Neither the Union nor the Confederacy was innocent of making profit from slavery, the South simply made more, to the extent that they didn't want to give up those profits when the North sought to marginalize them politically. And when I say "they," I mean not just "rich Southerners," but everyone who profited from Southern States enjoying prominence in politics. For that matter, the whole country profited from the industry of the South, and the same logic you use against the Confederacy could be turned against the Union. After all, the Union promoted emancipation as a war strategy, but what did it do for freedmen after the war? Allowed the South to institute Black Codes; allowed those "rich Southerners" to reclaim their property if they signed loyalty oaths. So, even though the Southern States  were "traitors," the "legitimate authority" of the Union can be seen as being no less opposed to the interests of black people. So your basic reducio ad absurdum would be that neither Union nor Confederate officers should be honored, because neither one did much to help black people.

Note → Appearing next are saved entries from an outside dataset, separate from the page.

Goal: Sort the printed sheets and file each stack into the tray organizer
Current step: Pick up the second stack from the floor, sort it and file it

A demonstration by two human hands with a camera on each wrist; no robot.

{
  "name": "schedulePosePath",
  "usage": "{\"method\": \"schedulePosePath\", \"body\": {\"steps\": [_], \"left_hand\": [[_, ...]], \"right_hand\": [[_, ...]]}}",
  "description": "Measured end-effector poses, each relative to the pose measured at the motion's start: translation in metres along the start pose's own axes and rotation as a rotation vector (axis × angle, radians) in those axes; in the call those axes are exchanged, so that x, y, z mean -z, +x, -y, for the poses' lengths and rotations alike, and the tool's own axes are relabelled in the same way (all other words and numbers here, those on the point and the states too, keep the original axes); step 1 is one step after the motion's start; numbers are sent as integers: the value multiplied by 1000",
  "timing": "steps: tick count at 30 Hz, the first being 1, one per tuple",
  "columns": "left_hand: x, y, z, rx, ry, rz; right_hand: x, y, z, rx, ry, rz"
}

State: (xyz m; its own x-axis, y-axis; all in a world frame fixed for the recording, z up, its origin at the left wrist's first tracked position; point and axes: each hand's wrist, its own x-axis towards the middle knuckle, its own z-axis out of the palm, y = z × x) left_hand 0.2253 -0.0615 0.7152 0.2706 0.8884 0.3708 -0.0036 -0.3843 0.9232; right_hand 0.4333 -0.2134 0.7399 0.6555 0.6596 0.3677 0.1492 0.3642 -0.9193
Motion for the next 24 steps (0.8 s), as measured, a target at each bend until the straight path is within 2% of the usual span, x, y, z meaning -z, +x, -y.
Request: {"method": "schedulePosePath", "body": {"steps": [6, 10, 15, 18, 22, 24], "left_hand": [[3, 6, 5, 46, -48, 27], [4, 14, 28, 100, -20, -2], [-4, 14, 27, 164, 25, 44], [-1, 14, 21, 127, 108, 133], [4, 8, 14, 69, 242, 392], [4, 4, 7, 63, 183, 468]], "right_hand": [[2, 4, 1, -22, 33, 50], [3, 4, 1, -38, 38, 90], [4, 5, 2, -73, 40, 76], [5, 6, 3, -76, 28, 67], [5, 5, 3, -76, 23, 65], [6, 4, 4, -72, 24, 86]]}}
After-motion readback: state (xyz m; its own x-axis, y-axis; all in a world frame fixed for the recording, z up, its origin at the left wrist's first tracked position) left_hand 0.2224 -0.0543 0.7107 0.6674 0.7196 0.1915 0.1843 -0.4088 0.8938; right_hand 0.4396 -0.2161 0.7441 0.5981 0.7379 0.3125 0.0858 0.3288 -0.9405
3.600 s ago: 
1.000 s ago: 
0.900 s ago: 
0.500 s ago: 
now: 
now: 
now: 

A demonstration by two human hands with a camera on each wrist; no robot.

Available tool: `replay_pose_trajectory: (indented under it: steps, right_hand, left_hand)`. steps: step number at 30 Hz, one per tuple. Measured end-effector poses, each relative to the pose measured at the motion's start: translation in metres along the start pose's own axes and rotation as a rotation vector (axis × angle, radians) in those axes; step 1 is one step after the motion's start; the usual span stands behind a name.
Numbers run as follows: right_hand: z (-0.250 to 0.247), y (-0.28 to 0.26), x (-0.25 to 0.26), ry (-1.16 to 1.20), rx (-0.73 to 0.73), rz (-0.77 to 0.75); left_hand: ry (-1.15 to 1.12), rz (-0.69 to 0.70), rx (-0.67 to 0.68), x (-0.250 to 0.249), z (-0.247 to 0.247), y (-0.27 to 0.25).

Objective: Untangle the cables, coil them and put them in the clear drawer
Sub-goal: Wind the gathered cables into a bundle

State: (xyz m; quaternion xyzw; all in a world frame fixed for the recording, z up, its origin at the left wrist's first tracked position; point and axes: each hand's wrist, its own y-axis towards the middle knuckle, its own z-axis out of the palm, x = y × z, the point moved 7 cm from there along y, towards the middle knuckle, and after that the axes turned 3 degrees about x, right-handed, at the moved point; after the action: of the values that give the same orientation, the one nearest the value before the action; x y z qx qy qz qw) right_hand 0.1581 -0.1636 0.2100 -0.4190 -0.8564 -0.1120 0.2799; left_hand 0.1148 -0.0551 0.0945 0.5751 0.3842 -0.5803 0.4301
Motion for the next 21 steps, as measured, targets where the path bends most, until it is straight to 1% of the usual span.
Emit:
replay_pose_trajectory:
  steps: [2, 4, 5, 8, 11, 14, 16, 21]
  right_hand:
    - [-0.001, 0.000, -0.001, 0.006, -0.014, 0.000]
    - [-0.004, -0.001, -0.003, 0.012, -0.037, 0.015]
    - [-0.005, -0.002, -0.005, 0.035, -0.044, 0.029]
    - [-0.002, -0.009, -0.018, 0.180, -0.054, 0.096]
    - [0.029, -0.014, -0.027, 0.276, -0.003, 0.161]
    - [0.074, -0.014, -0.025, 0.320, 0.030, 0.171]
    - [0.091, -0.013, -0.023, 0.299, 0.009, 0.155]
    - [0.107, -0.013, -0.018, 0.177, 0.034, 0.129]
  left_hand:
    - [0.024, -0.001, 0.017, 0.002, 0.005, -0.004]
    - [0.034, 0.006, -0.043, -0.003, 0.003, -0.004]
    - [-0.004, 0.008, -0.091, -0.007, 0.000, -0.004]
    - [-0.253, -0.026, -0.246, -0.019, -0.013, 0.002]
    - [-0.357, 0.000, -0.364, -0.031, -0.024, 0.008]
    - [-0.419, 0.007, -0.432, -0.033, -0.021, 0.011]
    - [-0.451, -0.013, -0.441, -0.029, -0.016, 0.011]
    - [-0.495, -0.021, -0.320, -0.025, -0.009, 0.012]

The North did not fight the war, as Lincoln supposedly claimed, to free slaves. The serious abolitionists had moral reasons for wanting abolition, but the general indifference of the post-Civil War North to the fate of freedmen indicates that black people were just pawns that the North had employed against the South.

Given that neither side acted for dominantly moral reasons, neither side deserves monuments on that basis. But by the same token, since there is a "lack of morality" equivalence between them, one should not be denied while the other is allowed. Monuments may or may not be used at times for political reasons, but the dominant reason is that of a culture writing itself a Valentine that romanticizes the strengths and ignores the faults. You want to say "the South was nothing but a rotten cesspool," when the truth is that, judged from the position of the slavery issue, the whole country was a rotten cesspool. But there's no political advantage to be had from getting rid of all monuments in the U.S., so it all becomes about "Southern heritage is nothing but slavery" and making the South into a scapegoat for the sins of all.

Saturday, May 27, 2017

THE CONFEDERACY AND THE DUNCES

Every Thou in the world is by its nature fated to become a thing, or continually re-enter into the condition of things. In objective speech it would be said that every thing in the world, either before or after becoming a thing, is able to appear to an I as its Thou. But objective speech snatches only at a fringe of real life.-- Martin Buber, I AND THOU.
Within the last week New Orleans removed its last Confederate statue, but the anti-Confederacy meme has been brewing at least since the 1990s. Because the Confederacy was based upon the "peculiar institution" of slavery, and because more than a few supporters of the southern states declared their absolute allegiance to that institution, many modern Americans have come to view any sympathy for the Confederacy as a similar allegiance to any and all forms of racism. Thus any modern displays of sympathy for the losing side of the American Civil War have been broadly interpreted as advocacy of racism. This might be logical if Rebel flags were largely being flown by members of the Klan or similar societies. However, the assumption of racism has become so endemic that it's caused retroactive condemnation of old TV shows like THE DUKES OF HAZZARD, simply for displaying the flag as a decoration on the car. Twice on the 2009-2013 animated TV show THE CLEVELAND SHOW, the title character was shown gaining minor victories over entrenched Confederate sympathies in the fictional city of Stoolbend, Virginia (allegedly patterned upon Richmond). Even though Cleveland was generally characterized as a fool, in this respect he was shown to be entirely justified in challenging this status quo. The scripts for both shows endorsed the idea that modern-day Confederate sympathies connoted modern-day anti-black prejudice.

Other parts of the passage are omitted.